The sort-of beloved cartoon character speaks for the "Ren & Stimpy" constituency, currently in a lather over Paramount's DVD box set of the animated show's oldest and best episodes.

"The Ren & Stimpy Show Uncut: The First and Second Seasons" is full of cuts, they cry. Eeediots! Where is that shot of Ren grinding his teeth ... Stimpy licking his fur ... Grandpa whistling ...

Trying to bottle up the bad vibes, show creator John K. (Kricfalusi) took to the fans' message boards, pleading for support -- and for good customer reviews on Amazon. "We put back every scene that I was aware was missing," the boundary-busting animator wrote. "I put in as much cool stuff as I could for you."

The three-disc set is indeed packed with cool stuff -- all of John K.'s 32 cartoons, six high-energy commentaries, a "banned" episode, extensive image galleries, animated pencil sketches and censored bits. Video quality varies from worn to outstanding; audio is OK.

While Paramount's "Uncut" claim is unfortunate -- there are some jarring gaps, weird fadeouts and disappointing omissions -- this probably is as definitive a set as "Ren & Stimpy" fans are likely to see on DVD. Non-combatants revisiting one of TV's strangest shows should be pleased with the DVDs.

The featurette "In the Beginning" gives a short but delightful history of the show. Kricfalusi tells how he sired Ren, his crazed and deeply bitter chihuahua character, after seeing an old photo of a seemingly mad dog quivering in a little sweater. Ren's voice was "basically a ripoff of Peter Lorre ... who was very subtle, yet extreme at the same time."
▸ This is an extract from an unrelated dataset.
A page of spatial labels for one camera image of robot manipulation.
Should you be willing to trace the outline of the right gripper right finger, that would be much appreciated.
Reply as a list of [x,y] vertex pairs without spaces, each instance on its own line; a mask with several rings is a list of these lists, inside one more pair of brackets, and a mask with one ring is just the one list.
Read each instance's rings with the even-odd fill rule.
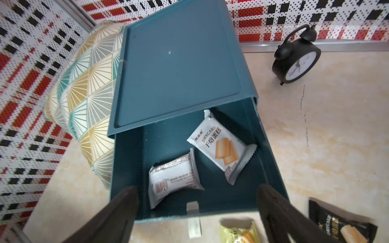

Stimpy, Ren's blubbery and befuddled domestic partner, evolved from Kricfalusi's old idea for a cartoon about a retarded cat. The cat's voice aped Larry Fine of Three Stooges fame, an intentionally odd fit for a childlike character.

The duo produced some of the strangest expressions known to animation, largely because of Kricfalusi's mandate that his animators never produce a facial expression they've seen before. Otherwise, "you get sucked into the cliches," he says.
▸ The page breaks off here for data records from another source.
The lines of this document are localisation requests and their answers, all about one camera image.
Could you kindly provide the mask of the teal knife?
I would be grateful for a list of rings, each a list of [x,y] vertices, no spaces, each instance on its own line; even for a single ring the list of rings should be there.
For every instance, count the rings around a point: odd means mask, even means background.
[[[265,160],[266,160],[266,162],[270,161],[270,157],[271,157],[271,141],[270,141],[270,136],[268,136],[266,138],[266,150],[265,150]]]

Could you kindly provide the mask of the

Are Ren and Stimpy gay? "I don't know," Kricfalusi says. "That's their own business."

Kricfalusi, who aided adult animation godfather Ralph Bakshi on the short-lived "Mighty Mouse: The New Adventures," spent a decade trying to sell the show. The project landed at basic cabler Nickelodeon, which had embraced the idea of creator-driven cartoons -- "as if this was some amazing invention." In the TV cartoon wasteland of the 1970s and '80s, it certainly seemed that way.
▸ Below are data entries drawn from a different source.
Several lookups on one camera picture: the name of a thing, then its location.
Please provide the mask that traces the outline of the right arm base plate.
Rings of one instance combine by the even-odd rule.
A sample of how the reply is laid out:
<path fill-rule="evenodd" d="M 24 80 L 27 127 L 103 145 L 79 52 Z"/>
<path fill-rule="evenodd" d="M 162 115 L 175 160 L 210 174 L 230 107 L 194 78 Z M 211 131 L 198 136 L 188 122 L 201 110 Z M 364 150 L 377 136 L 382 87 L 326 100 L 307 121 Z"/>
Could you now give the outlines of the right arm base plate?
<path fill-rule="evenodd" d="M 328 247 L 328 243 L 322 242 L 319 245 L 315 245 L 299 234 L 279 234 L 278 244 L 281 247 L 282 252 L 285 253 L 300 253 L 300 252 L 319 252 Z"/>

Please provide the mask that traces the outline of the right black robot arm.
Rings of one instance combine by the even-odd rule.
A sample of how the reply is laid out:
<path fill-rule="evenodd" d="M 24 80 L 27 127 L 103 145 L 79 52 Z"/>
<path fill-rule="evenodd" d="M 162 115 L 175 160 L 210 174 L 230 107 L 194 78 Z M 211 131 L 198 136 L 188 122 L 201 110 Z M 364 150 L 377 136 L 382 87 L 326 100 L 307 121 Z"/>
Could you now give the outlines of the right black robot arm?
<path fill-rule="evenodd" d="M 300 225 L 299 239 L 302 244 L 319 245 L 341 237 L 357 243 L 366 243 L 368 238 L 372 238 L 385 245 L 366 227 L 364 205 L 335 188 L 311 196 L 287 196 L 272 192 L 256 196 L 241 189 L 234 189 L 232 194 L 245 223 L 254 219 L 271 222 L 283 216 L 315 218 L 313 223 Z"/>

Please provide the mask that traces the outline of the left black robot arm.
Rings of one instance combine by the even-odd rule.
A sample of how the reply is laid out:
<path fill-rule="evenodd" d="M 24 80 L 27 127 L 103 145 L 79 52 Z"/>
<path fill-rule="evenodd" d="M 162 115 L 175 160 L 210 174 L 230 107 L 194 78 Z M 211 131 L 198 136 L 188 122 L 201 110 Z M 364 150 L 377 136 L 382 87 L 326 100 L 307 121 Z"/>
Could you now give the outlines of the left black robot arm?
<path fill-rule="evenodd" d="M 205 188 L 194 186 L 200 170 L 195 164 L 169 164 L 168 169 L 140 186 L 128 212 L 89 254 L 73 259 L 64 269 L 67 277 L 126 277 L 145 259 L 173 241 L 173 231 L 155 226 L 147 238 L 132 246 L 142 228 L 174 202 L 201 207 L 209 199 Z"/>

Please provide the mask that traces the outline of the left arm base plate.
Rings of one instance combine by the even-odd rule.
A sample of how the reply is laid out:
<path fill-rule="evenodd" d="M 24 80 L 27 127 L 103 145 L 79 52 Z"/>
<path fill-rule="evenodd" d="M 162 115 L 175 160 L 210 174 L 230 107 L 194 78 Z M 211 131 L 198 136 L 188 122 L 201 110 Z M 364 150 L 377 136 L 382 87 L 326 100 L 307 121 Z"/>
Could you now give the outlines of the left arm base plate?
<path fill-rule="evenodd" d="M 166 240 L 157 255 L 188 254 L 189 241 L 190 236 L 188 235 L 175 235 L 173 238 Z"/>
The show debuted in 1991, building an enthusiastic adult fan base already softened up by a few seasons of "The Simpsons." The stew of surrealism, pottie humor, Tex Avery adrenaline and good-old-fashioned cartoon violence delighted the Generation X demo -- and horrified Nick's censors.

Nickelodeon and John K. spent two seasons brawling over the "Ren & Stimpy" content, with the weary cabler finally taking over the show. The content wars take up much of the DVD set's commentary time, as Kricfalusi and his old pals from Spumco animation bemoan the cuts and try to find some logic in Nick's demands. (Too bad someone from Nick standards didn't join one of the commentaries.)

The set boasts four "unedited" episodes as well as the "banned" episode, "Man's Best Friend." Some of the cut material re-emerges via unfinished time-coded clips. None of the offending material seems all that big a deal in the context of "Ren & Stimpy" -- just more ultra violence and all-purpose weirdness in a show that was just born rabid.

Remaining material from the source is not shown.